Polymerase Chain Reaction (PCR) (Saiki, Scharf et al. 1985; Mullis, Faloona et al. 1986) is a process used to copy or amplify, by several orders of magnitude, specific segments of a DNA fragment. PCR performs this amplification by reproducing in a test tube the normal process of DNA replication that occurs in the cell. Samples that start with only a few complete copies of template DNA can, with the aid of PCR, produce tens of millions of copies of the sequence of interest suitable for genetic analysis. This occurs because as PCR progresses, each replicated copy of the DNA produced by a previous copying cycle can then be replicated in the subsequent cycle(s), resulting in an exponential increase in DNA copies. PCR starts with an enzymatic reaction mix that contains an optimizing buffer, a thermostable DNA polymerase (often a variant of Taq polymerase), short DNA sequences (primers) complementary to the DNA target(s) of interest and dideoxyribonucleoside triphosphates (ddNTPs), the individual building blocks used to assemble new DNA strands). This reaction mix is then combined with the extracted template DNA and placed in a thermocycler. The thermocycler alternately heats and cools (cycles) the mixture allowing the replication process to occur with each cycle. The initial step in each cycle is denaturation, where the reaction mix is heated to near boiling and the double-stranded DNA template separates (melts) into two single strands. The reaction mix is then cooled to the optimal sequence dependent temperature for the primers to bind or anneal to the DNA template. During the extension step the reaction mix is heated to the optimal extension temperature for Taq polymerase to extend the primer making the new copy of the DNA molecule.

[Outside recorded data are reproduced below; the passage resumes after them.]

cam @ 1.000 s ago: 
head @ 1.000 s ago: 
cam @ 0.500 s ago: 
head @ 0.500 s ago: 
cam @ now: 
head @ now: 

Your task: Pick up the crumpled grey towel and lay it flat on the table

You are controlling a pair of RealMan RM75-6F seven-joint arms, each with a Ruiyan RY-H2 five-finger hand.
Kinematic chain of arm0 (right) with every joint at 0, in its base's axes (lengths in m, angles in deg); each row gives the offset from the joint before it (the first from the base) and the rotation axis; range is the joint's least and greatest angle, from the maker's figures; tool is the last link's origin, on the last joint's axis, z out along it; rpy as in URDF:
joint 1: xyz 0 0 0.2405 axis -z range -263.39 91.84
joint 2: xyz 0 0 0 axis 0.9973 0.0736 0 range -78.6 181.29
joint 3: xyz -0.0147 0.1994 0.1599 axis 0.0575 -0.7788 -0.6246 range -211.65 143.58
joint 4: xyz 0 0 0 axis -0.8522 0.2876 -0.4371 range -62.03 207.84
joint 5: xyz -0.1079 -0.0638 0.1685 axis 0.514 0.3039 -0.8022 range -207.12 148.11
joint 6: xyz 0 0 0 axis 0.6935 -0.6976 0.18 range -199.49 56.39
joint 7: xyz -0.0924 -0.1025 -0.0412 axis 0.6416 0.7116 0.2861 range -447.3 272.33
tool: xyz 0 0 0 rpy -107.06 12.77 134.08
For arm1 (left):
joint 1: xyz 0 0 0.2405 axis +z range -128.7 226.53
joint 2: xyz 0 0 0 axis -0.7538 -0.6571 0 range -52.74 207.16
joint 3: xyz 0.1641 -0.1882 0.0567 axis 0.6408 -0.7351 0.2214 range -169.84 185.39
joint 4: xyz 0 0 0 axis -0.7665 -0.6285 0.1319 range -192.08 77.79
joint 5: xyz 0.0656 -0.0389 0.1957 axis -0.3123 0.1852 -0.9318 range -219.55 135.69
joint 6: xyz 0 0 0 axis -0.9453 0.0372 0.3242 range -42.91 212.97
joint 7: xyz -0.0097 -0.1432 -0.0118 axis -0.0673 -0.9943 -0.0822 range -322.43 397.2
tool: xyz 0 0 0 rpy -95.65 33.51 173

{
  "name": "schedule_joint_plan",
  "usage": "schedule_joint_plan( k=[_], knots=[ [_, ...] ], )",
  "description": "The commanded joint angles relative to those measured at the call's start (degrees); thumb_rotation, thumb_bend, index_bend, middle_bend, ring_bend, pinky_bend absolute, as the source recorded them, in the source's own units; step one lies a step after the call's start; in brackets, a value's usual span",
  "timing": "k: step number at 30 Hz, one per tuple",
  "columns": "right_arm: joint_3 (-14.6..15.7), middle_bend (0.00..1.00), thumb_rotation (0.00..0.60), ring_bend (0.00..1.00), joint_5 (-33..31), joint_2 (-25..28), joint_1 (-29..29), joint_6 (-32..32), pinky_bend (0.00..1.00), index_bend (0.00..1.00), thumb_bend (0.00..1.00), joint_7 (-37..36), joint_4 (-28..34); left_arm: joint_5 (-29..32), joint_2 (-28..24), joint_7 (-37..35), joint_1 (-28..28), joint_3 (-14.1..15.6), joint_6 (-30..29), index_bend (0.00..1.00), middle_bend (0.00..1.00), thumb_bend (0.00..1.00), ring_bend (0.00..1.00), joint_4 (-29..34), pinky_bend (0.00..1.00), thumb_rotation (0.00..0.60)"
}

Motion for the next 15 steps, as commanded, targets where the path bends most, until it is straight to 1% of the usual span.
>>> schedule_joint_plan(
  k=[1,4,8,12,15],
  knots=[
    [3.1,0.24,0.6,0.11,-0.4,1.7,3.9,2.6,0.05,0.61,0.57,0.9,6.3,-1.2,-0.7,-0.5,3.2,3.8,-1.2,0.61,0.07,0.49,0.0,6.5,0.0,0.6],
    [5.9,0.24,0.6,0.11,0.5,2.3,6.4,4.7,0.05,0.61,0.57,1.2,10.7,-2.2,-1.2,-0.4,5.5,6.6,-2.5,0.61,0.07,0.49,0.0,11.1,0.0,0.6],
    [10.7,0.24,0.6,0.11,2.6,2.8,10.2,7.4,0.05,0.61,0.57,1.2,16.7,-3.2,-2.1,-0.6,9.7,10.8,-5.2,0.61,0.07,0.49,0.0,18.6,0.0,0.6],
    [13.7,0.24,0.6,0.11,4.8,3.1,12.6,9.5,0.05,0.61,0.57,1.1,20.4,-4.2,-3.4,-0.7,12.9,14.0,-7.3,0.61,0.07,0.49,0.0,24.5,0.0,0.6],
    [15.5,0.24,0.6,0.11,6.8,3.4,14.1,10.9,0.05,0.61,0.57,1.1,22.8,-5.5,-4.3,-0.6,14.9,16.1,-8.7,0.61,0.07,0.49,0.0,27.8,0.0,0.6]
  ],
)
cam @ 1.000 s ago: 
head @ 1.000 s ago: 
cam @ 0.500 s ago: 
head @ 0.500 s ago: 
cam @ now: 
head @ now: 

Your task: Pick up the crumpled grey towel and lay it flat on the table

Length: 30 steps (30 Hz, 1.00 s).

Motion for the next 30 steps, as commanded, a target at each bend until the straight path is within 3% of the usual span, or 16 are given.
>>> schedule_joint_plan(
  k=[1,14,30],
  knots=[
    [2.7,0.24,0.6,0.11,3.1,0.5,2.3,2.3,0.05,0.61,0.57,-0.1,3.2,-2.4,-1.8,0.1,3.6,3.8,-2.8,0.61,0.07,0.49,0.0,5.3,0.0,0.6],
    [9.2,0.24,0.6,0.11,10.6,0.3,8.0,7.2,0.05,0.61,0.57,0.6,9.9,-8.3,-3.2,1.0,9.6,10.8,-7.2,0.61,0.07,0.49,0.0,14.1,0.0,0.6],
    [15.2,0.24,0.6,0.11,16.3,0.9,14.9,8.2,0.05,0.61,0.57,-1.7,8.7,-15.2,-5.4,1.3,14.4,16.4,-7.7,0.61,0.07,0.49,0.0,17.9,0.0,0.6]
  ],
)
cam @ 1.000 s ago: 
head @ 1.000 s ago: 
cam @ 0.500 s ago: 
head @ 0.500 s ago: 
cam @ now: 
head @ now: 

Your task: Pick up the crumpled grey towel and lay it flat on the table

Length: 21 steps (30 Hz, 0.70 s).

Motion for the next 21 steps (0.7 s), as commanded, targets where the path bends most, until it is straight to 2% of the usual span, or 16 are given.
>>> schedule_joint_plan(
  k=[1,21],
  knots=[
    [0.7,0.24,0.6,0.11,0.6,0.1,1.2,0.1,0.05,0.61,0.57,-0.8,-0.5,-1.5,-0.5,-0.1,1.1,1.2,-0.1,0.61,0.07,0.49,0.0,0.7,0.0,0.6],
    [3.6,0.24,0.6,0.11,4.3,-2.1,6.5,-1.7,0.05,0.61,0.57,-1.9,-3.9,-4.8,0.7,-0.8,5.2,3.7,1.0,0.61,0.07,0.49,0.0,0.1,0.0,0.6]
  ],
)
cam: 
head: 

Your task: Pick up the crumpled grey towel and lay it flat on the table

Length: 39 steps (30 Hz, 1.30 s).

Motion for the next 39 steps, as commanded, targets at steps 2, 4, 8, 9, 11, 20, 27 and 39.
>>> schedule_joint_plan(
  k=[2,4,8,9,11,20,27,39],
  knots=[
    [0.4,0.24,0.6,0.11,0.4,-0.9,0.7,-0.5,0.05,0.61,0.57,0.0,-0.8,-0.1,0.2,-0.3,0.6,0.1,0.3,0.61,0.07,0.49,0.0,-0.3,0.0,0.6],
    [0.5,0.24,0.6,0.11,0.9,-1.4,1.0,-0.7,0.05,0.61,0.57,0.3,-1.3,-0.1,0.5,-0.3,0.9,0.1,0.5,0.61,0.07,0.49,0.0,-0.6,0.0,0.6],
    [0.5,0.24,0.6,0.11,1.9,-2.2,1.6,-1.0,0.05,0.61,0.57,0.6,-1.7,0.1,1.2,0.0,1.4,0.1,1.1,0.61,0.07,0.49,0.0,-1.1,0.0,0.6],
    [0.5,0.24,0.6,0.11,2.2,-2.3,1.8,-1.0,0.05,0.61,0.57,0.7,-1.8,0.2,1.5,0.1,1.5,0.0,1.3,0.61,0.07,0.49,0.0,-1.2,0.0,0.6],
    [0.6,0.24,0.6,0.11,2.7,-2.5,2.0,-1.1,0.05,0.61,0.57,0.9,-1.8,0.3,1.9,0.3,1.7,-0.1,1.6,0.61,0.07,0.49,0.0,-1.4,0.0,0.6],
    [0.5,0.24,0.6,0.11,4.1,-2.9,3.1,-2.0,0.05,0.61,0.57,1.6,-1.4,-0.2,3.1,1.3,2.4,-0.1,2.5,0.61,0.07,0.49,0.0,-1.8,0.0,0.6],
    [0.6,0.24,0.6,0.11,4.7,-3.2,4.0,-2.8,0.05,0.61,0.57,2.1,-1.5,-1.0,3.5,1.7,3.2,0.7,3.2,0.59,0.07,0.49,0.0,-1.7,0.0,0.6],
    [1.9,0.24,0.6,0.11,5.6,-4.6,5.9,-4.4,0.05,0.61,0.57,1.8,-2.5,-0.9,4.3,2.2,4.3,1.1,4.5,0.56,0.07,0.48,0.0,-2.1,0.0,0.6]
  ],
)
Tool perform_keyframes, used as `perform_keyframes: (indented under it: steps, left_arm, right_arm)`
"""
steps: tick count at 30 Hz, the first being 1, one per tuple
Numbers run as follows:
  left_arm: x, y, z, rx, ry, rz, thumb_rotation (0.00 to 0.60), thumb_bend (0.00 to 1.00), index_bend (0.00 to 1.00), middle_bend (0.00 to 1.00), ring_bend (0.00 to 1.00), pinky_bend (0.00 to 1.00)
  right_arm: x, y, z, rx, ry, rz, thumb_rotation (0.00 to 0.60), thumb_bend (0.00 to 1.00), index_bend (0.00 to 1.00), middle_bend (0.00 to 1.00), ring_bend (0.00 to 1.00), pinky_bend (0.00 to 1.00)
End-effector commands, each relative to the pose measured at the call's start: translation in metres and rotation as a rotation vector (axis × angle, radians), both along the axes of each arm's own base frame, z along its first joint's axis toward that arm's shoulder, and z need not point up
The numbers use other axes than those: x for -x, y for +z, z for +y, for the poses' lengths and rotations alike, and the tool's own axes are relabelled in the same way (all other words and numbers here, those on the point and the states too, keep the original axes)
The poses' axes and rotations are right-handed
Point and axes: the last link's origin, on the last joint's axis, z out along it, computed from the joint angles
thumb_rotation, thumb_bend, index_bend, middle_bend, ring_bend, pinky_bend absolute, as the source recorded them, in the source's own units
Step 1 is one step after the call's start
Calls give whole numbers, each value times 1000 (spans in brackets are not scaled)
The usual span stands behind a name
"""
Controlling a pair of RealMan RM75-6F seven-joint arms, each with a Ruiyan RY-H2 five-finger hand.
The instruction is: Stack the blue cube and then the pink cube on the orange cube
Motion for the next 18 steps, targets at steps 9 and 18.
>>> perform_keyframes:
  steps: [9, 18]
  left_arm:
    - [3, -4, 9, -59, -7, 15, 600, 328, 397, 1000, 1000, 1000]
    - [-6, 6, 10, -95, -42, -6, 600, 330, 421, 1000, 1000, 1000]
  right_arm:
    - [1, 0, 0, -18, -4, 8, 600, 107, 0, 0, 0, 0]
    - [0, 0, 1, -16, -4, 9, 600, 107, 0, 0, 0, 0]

Since the mid 1980's, all DNA based methods for establishing human identity and/or kinship have relied on various methods of assessing length polymorphisms, sequence polymorphisms or both. As testing preferences shifted from large fragment analysis like RFLP (kilobase length) to shorter fragments such as VNTRs (several 100-1000 bases) to even shorter fragments like STRs (<100 - 350bases) there was a lessened need, and concomitant lessened focus on the condition/degradation level of the sample DNA. However, as PCR-STR analysis became more widespread and applied in more varied types of case work it became obvious that
Competitive PCR (c-PCR) is a quantitative PCR system that is based on the addition of a competitor DNA fragment with the same primer recognition sites as the target gene but producing a differently sized fragment (Zimmermann and Mannhalter 1996). Once amplified the fragments are separated using slab gel (agarose or polyacrylamide) electrophoresis or capillary electrophoresis. The signal from the target fragment and competitive fragment are compared to determine the quantity.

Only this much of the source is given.